When a new writer asks about voice, I always feel myself hesitate before I respond. What does she want to know? Is the talking about character voice? Author voice? The tone of an individual piece of writing? Because voice is all of this and much, much more.
This past weekend at the Missouri SCBWI Advanced Writers Retreat Taylor Norman of Chronicle Books took us through a session on voice. The first thing that she did in this session may have been the most important. She helped us realize just how complicated the voice of a work can be because all of these elements can play a part:
- The author’s voice.
- The character’s voice.
- The narrator’s voice.
- The voice of the person narrating the audio book.
- The voice of the librarian reading it aloud.
This is only a fraction of the things on her list which was probably about twenty items long. Even this abbreviated list can help you see how and why this topic is so complex and so very difficult to discuss.
First things first, fix your voice as the author. How your writing sounds will depend on a variety of factors. Where and when did you grow up? This will influence many of the words and phrases that you use — ice box vs refrigerator, pollywog vs tadpole. Next comes your level of education and your field. Even when writing fiction, an astrophysicist with a Ph.D. will write very differently from a philosophy major with a bachelor’s degree. Other things that factor in include your hobbies because relevant terms will find their way into your vocabulary.

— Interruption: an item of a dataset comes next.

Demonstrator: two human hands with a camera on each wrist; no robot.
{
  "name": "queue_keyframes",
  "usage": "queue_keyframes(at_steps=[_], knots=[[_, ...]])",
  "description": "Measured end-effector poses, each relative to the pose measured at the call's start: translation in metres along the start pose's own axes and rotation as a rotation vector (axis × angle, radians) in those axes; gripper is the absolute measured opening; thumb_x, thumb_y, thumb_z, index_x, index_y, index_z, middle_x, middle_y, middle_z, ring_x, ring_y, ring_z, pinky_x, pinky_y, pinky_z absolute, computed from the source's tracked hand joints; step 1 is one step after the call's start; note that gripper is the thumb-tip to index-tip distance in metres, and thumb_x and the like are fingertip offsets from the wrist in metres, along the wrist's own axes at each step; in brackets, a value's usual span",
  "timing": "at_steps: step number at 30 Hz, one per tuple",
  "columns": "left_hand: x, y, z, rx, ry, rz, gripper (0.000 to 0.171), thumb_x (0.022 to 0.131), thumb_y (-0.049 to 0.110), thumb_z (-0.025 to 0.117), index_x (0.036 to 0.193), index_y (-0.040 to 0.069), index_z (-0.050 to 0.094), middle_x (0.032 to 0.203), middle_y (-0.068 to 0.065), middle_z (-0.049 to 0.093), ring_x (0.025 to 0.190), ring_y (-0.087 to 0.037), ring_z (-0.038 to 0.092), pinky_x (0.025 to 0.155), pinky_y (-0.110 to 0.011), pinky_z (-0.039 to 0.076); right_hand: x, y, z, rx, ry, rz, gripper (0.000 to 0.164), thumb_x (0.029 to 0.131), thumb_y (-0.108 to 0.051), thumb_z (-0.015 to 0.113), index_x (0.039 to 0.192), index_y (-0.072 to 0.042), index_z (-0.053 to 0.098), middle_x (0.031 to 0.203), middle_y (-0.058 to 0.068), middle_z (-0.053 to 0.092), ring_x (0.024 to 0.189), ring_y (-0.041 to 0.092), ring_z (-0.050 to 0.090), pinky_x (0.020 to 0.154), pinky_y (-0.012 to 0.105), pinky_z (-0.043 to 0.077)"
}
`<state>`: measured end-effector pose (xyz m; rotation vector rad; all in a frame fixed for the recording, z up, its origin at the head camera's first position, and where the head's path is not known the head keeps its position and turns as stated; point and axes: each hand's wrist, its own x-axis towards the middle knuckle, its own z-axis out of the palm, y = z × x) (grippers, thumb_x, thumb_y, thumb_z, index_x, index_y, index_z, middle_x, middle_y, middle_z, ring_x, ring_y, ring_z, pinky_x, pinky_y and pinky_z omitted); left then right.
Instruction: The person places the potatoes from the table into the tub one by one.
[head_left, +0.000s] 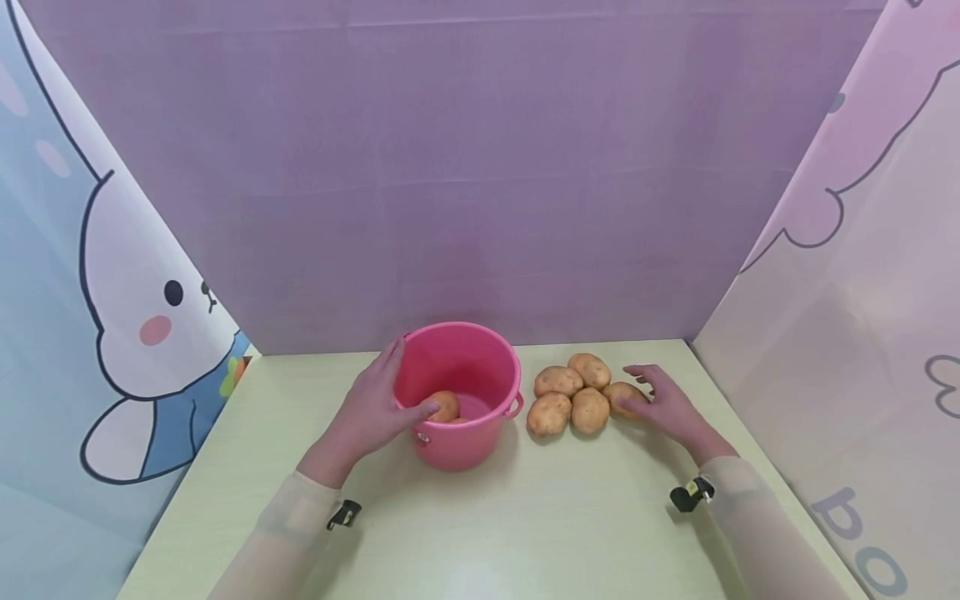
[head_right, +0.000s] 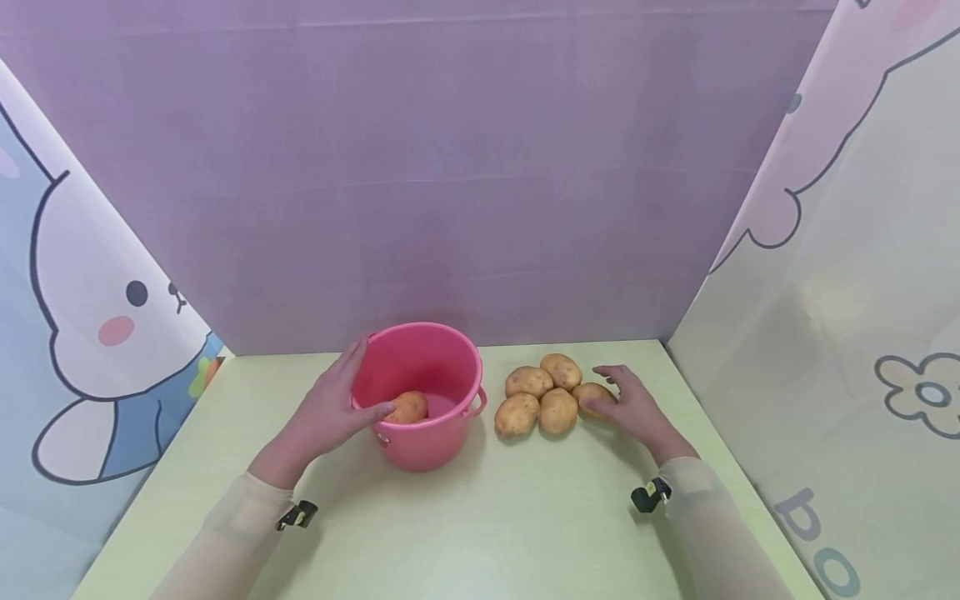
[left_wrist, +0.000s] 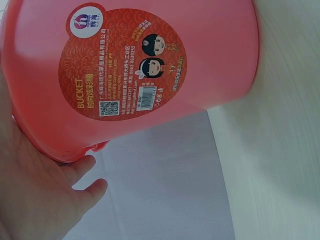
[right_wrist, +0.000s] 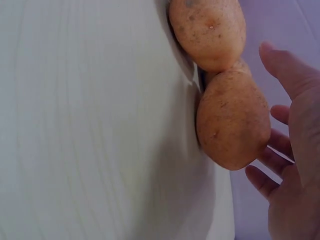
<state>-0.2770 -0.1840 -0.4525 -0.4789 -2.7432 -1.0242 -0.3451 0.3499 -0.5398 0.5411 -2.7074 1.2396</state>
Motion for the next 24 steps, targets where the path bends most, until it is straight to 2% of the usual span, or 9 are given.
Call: queue_keyframes(at_steps=[7, 12, 19, 24], knots=[[0.0, -0.002, 0.001, 0.006, 0.005, 0.001, 0.132, 0.084, 0.078, 0.083, 0.179, 0.014, 0.017, 0.181, -0.007, 0.026, 0.159, -0.041, 0.035, 0.1, -0.063, 0.062, 0.0, 0.003, 0.001, 0.061, -0.078, 0.069, 0.076, 0.103, -0.025, 0.083, 0.164, -0.001, 0.045, 0.162, 0.032, 0.047, 0.144, 0.053, 0.05, 0.116, 0.068, 0.044], [0.0, -0.001, 0.002, -0.022, 0.008, 0.002, 0.132, 0.083, 0.079, 0.083, 0.179, 0.016, 0.018, 0.179, -0.004, 0.029, 0.156, -0.038, 0.039, 0.097, -0.059, 0.064, 0.001, 0.007, 0.003, 0.066, -0.082, 0.098, 0.08, 0.099, -0.028, 0.087, 0.163, -0.002, 0.048, 0.163, 0.029, 0.049, 0.143, 0.05, 0.052, 0.116, 0.065, 0.044], [-0.001, 0.001, 0.001, -0.025, 0.01, 0.0, 0.133, 0.082, 0.078, 0.084, 0.179, 0.015, 0.018, 0.179, -0.007, 0.03, 0.155, -0.039, 0.04, 0.096, -0.06, 0.064, 0.003, 0.011, 0.008, 0.034, -0.094, 0.128, 0.08, 0.097, -0.033, 0.089, 0.159, 0.0, 0.051, 0.161, 0.027, 0.052, 0.151, 0.051, 0.045, 0.125, 0.069, 0.032], [-0.001, -0.001, 0.001, -0.014, 0.01, 0.002, 0.133, 0.083, 0.079, 0.083, 0.179, 0.014, 0.018, 0.179, -0.007, 0.03, 0.156, -0.04, 0.039, 0.097, -0.061, 0.064, 0.004, 0.015, 0.011, 0.036, -0.1, 0.129, 0.08, 0.097, -0.034, 0.089, 0.159, -0.002, 0.051, 0.16, 0.026, 0.053, 0.149, 0.051, 0.047, 0.123, 0.069, 0.033]])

Now what about your character’s voice? In my current fiction wip, my main character is a 12 year-old girl who is a mechanical marvel. Her voice is very different from either of her brothers. The youngest is 9 and adores animals. The oldest is 21 and a veteren. Think about how different each of these character’s would speak.
That is their character voice which is influenced by my voice which may, one day, be influenced by the voices of the people reading it aloud. Its almost more than a body can wrap her head around.